Figure 4.11 PQFP (Plastic Quad Flat Pack)

80486

April 10, 1989, brought us the 80486 line of processors. Once again, the rallying cry was "better and faster." By this time, applications like CorelDRAW, Adobe PhotoShop, and desktop-publishing tools like PageMaker and Ventura Publisher were generating more interest in faster systems. Microsoft Windows was gaining popularity and on its way to becoming the standard desktop environment.

The 486 processor started life at 25 MHz and could address 4 GB of RAM and 64 TB of virtual memory. It is the first PC CPU to break the 1-million transistor mark with 1,200,000. It provided a built-in math coprocessor (older PC CPUs offered separate math coprocessors as an option—usually with a similar number ending in a 7 rather than a 6). The combination speeded up graphics programs that used floating-point math.

The 486SX and Beyond

Once again, Intel sought a way to increase sales without weakening the price of the flagship version of its 486DX CPU, so it added an SX version in April, 1991. This time, the company achieved its goal by removing the math coprocessor, reducing the number of transistors to 1,185,000. Users could upgrade the SX to a 486DX by adding an optional OverDrive processor to restore the missing component.

The 486 label was attached to other chip designs during its active development phase, both by Intel and third-party chip makers. The 486SL, a variant with a 20- to 33-MHz clock and 1.4 million transistors, debuted in 1992. It was very popular in high-performance laptop computers, running at lower voltage (3.3 volts instead of 5 volts) than the usual 486. The small (and for that time) powerful machines also included System Management Mode (SMM), which can dim the LCD screen and power down the hard disk drive—extending the life of the battery.

System Memory Management

System Memory Management (SMM) is a hardware-based function that allows the microprocessor to selectively shut down the monitor, hard drives, and any other peripherals not in use. SMM works at the chip level; the microprocessor can be operating in real, protected, or virtual 8086 mode. SMM is transparent to all software running on the system, which decreases the likelihood of lockups.

Clock-Doubling Debuts

The need for speed spurred the introduction of new models of the 486 family through the spring of 1994, the last variations being the DX2 and DX4. These chips were models with faster clock speeds of up to 100 MHz. The processors were either 25- or 33-MHz versions that had been altered to run internally at double or triple their external speed.

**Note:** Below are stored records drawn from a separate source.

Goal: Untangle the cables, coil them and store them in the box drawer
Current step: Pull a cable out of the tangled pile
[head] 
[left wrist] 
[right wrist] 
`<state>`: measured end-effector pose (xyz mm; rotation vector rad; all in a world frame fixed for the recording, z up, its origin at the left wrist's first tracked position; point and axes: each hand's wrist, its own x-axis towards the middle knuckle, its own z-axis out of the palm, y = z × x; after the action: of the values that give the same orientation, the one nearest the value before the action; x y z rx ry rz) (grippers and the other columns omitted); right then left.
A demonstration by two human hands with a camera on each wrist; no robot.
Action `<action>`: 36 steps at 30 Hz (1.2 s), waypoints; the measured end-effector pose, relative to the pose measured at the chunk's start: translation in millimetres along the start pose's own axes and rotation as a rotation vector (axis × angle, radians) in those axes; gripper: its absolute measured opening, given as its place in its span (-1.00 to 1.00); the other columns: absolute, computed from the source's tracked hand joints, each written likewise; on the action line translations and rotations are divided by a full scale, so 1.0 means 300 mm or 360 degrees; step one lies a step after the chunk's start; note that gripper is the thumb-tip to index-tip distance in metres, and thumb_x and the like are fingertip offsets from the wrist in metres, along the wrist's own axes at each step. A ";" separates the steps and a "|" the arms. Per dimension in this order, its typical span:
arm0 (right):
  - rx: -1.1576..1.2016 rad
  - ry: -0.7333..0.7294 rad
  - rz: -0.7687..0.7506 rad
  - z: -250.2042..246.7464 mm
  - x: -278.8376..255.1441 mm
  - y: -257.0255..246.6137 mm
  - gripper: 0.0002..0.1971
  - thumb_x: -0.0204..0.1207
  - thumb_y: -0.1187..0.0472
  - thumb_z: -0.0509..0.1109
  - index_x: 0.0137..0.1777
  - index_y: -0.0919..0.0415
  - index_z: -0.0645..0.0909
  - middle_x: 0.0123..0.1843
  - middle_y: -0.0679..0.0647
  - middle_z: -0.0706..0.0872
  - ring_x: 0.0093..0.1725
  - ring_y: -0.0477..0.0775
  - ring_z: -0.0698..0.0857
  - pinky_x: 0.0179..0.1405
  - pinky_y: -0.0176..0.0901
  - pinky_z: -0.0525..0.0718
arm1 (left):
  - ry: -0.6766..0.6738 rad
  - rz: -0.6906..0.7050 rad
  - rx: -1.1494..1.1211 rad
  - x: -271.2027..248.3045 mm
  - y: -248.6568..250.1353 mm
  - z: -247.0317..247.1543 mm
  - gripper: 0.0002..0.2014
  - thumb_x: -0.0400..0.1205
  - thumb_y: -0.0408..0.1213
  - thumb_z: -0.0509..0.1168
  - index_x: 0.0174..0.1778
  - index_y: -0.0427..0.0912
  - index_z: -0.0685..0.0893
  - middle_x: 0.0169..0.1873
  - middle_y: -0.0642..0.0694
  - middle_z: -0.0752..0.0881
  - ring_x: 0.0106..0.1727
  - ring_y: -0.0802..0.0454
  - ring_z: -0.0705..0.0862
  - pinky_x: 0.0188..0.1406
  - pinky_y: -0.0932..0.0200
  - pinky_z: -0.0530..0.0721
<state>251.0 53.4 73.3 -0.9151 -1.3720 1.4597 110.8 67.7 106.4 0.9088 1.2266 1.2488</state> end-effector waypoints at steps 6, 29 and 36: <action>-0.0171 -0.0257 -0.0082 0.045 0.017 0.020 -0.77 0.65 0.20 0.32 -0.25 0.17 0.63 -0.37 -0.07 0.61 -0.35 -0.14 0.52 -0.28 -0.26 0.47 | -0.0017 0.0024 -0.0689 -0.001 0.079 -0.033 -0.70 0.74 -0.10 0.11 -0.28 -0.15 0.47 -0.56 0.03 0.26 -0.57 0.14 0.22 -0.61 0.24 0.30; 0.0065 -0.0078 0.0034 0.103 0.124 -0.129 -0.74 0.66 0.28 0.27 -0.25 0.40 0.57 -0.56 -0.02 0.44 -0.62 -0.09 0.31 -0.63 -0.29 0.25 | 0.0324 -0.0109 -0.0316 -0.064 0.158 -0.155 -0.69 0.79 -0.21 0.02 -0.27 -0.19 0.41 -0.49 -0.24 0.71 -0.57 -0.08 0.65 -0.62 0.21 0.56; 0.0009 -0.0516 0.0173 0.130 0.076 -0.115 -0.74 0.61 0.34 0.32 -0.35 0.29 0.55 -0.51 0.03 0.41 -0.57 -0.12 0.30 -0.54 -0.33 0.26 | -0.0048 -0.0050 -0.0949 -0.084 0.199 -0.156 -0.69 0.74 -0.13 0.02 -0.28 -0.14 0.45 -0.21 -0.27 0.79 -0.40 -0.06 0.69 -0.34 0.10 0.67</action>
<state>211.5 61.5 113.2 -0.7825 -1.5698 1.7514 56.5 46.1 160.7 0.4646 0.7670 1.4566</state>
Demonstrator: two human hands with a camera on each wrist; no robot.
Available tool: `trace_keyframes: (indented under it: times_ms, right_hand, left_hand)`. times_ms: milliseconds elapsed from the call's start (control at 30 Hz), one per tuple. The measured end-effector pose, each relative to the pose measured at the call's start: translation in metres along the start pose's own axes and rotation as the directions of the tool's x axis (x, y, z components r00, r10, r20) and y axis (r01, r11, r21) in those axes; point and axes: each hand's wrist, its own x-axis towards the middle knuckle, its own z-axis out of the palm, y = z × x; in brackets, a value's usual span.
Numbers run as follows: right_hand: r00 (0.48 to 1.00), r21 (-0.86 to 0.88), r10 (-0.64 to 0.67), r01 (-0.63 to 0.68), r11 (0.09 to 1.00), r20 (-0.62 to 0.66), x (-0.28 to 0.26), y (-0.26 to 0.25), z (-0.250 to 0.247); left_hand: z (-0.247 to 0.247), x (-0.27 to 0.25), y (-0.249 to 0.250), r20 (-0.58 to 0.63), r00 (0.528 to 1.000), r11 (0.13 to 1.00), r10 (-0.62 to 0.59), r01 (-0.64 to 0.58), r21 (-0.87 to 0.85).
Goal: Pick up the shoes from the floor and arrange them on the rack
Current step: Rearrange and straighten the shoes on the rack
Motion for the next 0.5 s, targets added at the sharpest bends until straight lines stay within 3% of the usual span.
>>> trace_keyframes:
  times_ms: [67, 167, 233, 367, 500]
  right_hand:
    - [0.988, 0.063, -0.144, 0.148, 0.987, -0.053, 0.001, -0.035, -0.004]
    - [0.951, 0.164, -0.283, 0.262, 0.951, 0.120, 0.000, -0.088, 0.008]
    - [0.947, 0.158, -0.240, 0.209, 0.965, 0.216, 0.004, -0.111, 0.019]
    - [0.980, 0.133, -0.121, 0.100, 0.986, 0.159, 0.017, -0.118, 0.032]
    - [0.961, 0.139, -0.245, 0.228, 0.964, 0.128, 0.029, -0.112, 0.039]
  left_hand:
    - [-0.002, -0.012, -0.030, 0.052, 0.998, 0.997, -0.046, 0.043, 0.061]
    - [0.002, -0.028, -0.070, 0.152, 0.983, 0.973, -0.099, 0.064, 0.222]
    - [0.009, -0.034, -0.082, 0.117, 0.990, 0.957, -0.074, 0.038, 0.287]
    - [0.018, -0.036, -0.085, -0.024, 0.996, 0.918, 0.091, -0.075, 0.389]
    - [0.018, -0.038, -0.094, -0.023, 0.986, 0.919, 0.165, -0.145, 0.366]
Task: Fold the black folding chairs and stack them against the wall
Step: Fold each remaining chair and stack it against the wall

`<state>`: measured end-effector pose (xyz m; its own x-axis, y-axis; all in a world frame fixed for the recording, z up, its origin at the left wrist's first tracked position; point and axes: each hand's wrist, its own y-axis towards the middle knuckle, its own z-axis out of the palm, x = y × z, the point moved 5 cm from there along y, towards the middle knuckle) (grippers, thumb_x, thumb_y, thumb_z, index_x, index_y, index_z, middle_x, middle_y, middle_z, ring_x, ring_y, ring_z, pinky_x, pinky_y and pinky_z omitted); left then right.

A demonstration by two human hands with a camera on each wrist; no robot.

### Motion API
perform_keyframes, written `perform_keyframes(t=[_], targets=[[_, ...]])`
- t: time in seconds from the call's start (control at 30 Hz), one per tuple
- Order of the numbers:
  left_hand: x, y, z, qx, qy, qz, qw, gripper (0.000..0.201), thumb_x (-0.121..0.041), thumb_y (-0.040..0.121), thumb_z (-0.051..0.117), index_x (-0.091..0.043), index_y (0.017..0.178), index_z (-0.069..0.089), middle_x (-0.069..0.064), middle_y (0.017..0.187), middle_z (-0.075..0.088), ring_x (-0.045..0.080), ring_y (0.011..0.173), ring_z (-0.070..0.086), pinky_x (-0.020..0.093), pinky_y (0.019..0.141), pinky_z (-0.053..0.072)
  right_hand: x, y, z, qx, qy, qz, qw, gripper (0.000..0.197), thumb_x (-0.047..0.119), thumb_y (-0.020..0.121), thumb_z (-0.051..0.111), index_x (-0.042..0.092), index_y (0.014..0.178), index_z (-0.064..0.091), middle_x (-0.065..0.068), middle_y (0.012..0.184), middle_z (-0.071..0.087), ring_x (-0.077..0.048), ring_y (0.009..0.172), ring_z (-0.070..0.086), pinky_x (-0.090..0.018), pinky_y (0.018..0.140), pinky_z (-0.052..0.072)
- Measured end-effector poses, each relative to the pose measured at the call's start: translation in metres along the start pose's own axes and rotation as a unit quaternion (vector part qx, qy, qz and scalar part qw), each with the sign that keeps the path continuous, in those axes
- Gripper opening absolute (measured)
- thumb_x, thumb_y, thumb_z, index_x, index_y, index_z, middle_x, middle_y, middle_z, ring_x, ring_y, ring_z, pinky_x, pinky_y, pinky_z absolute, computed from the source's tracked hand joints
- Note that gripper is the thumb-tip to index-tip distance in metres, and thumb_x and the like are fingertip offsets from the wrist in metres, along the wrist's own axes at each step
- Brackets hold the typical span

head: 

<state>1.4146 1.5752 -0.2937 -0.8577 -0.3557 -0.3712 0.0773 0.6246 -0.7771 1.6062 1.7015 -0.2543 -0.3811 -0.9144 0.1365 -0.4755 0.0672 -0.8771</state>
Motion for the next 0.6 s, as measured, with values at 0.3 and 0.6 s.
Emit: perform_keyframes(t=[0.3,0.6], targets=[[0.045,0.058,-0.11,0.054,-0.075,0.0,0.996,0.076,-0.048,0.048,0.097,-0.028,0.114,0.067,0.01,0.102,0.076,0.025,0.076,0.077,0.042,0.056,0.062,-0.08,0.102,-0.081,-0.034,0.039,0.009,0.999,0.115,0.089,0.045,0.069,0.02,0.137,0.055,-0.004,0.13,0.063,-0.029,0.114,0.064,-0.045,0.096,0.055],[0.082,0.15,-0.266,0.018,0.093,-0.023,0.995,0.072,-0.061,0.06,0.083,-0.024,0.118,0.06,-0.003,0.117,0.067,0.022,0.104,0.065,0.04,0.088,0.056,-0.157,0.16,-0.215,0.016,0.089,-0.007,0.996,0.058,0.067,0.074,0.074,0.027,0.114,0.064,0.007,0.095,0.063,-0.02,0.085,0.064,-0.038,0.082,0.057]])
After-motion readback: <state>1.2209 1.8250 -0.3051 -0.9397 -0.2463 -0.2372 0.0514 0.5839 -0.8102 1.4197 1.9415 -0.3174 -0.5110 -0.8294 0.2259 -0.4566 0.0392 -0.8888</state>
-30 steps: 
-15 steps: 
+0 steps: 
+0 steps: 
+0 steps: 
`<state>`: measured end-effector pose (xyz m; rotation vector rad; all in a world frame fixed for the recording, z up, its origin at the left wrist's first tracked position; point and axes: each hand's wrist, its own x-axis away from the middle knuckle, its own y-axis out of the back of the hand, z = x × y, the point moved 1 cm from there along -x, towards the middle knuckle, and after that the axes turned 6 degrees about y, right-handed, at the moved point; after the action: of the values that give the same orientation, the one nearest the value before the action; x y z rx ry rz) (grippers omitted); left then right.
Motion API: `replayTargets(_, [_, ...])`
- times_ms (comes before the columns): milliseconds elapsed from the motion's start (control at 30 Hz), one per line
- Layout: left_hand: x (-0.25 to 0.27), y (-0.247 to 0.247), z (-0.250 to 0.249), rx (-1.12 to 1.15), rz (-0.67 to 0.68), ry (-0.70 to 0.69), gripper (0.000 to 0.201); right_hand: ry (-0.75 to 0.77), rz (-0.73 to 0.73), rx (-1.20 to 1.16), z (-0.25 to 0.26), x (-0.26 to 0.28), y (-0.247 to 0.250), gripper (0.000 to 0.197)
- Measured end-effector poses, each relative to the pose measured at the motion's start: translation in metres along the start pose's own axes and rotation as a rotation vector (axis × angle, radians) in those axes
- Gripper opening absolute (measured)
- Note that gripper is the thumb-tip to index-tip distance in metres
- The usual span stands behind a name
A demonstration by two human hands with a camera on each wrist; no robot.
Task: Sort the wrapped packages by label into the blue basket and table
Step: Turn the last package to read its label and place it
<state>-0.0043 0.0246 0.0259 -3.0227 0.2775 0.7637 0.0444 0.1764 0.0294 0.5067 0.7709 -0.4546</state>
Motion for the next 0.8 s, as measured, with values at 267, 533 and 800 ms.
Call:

For example, the DX4 version of the 486 33-MHz processor ran at 33 MHz externally, but at 100 MHz internally (3 x 33.3 MHz). This meant that internal operations, such as numeric calculations or moving data from one register to another, occurred at 100 MHz, while external operations, like loading data from memory, took place at 33 MHz.

Slower external clock speeds allowed existing motherboard and memory designs to be used. Upgrades were less expensive, and new machines based on the DX technology could quote faster benchmarks at lower costs. The DX4 offered 16 KB of on-board cache, further boosting performance. The DX2 50-MHz-based machines should not be confused with machines designed around the 50-MHz 486DX processor—the latter performed much better.

Vendors such as AMD rode the wave with their own editions of the 486 for users feeling a need for greater speed. The following table lists the most popular 486 chips and third-party work-alikes.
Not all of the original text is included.